FAQ - Shinken troubleshooting

FAQ Summary =

Shinken users, developers, administrators possess a body of knowledge that usually provides a quick path to problem resolutions. The Frequently Asked Questions questions are compiled from user questions and issues developers may run into.

Have you consulted at all the resources available for users and developers.

__Before posting a question to the forum:__
  • Read the through the Getting Started tutorials
  • Search the documentation wiki
  • Use this FAQ
  • Bonus: Update this FAQ if you found the answer and think it would benefit someone else

Doing this will improve the quality of the answers and your own expertise.

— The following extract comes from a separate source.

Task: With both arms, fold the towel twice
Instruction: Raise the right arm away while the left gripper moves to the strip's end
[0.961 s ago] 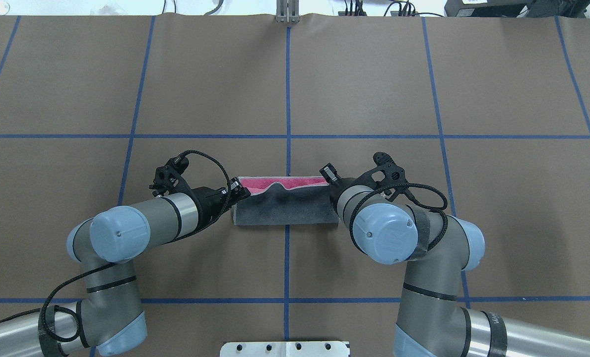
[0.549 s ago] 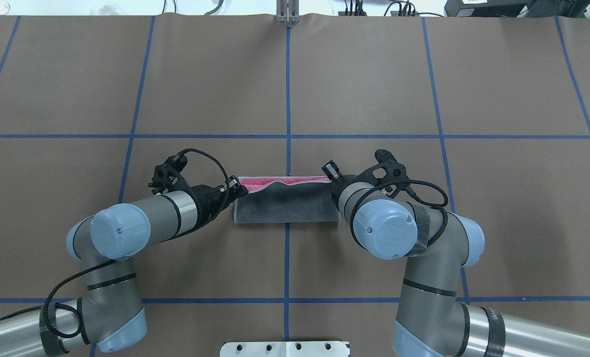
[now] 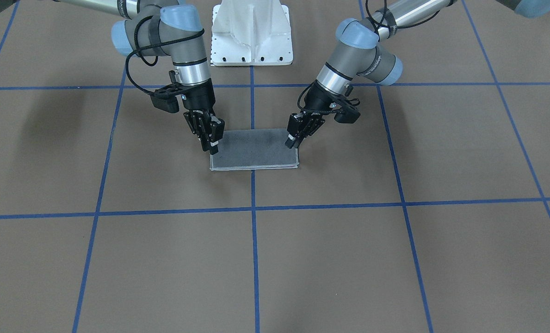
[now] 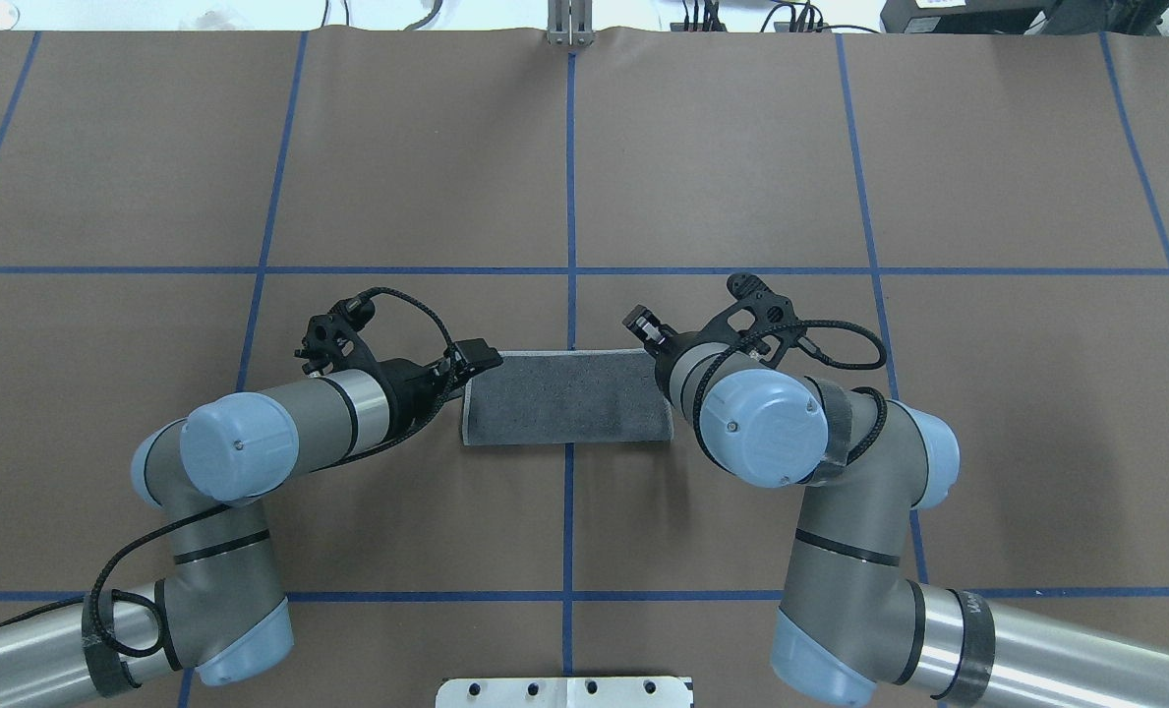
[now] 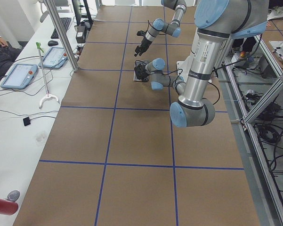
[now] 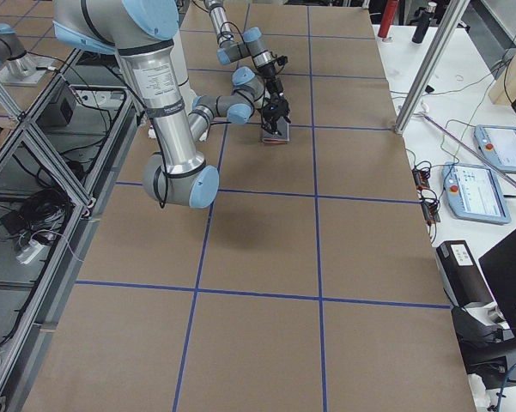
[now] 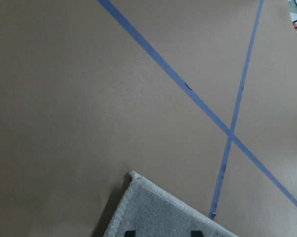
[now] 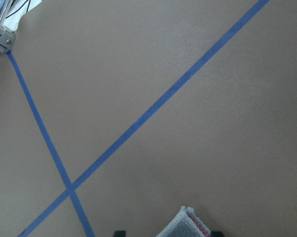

Frequently asked questions

  • How to set my daemons in debug mode to review the logs?
  • I am getting an OSError read-only filesystem
  • I am getting an OSError [Errno 24] Too many open files
  • Notification emails have generic-host instead of host_name
  • Thruk/Multisite reporting doesn’t work using Shinken 1.2
  • Pyro MemoryError during configuration distribution by the Arbiter to other daemons(satellites)

General Shinken troubleshooting steps to resolve common issue =

  • Have you mixed installation methods! Cleanup and install using a single method.
  • Have you installed the check scripts and addon software
  • Is Shinken even running?
  • Have you checked the Shinken pre-requisites?
  • Have you configured the WebUI module in your shinken-specific.cfg file
  • Have you completed the Shinken basic configuration and Shinken WebUI configuration
  • Have you reviewed your Shinken centralized (Simple-log broker module) logs for errors
  • Have you reviewed your Shinken daemon specific logs for errors or tracebacks (what the system was doing just before a crash)
  • Have you reviewed your configuration syntax (keywords and values)
  • Is what you are trying to use installed? Are its dependancies installed! Does it even work.
  • Is what you are trying to use a supported version?
  • Are you using the same Python Pyro module version on all your hosts running a Shinken daemon (You have to!)
  • Are you using the same Python version on all your hosts running a Shinken daemon (You have to!)
  • Have you installed Shinken with the SAME prefix (ex: /usr/local) on all your hosts running a Shinken daemon (You have to!)
  • Have you enabled debugging logs on your daemon(s)
  • How to identify the source of a Pyro MemoryError
  • Problem with Livestatus, did it start, is it listening on the exppected TCP port, have you enabled and configured the module in shinken-specific.cfg.
  • Have you installed the check scripts as the shinken user and not as root
  • Have you executed/tested your command as the shinken user
  • Have you manually generated check results
  • Can you connect to your remote agent NRPE, NSClient++, etc.
  • Have you defined a module on the wrong daemon (ex. NSCA receiver module on a Broker)
  • Have you created a diagram illustrating your templates and inheritance
  • System logs (/var/messages, windows event log)
  • Application logs (MongoDB, SQLite, Apache, etc)
  • Security logs (Filters, Firewalls operational logs)
  • Use top or Microsoft Task manager or process monitor (Microsoft sysinternals tools) to look for memory, cpu and process issues.
  • Use nagiostat to check latency and other core related metrics.
  • Is your check command timeout too long
  • Have you looked at your Graphite Carbon metrics
  • Can you connect to the Graphite web interface
  • Are there gaps in your data
  • Have you configured your storage schema (retention interval and aggregation rules) for Graphite collected data.
  • Are you sending data more often than what is expected by your storage schema.
  • Storing data to the Graphite databases, are you using the correct IP, port and protocol, are both modules enabled; Graphite_UI and graphite export.

FAQ Answers

Review the daemon logs

A daemon is a Shinken process. Each daemon generates a log file by default. If you need to learn more about what is what, go back to the shinken architecture. The configuration of a daemon is set in the .ini configuration file(ex. brokerd.ini). Logging is enabled and set to level INFO by default.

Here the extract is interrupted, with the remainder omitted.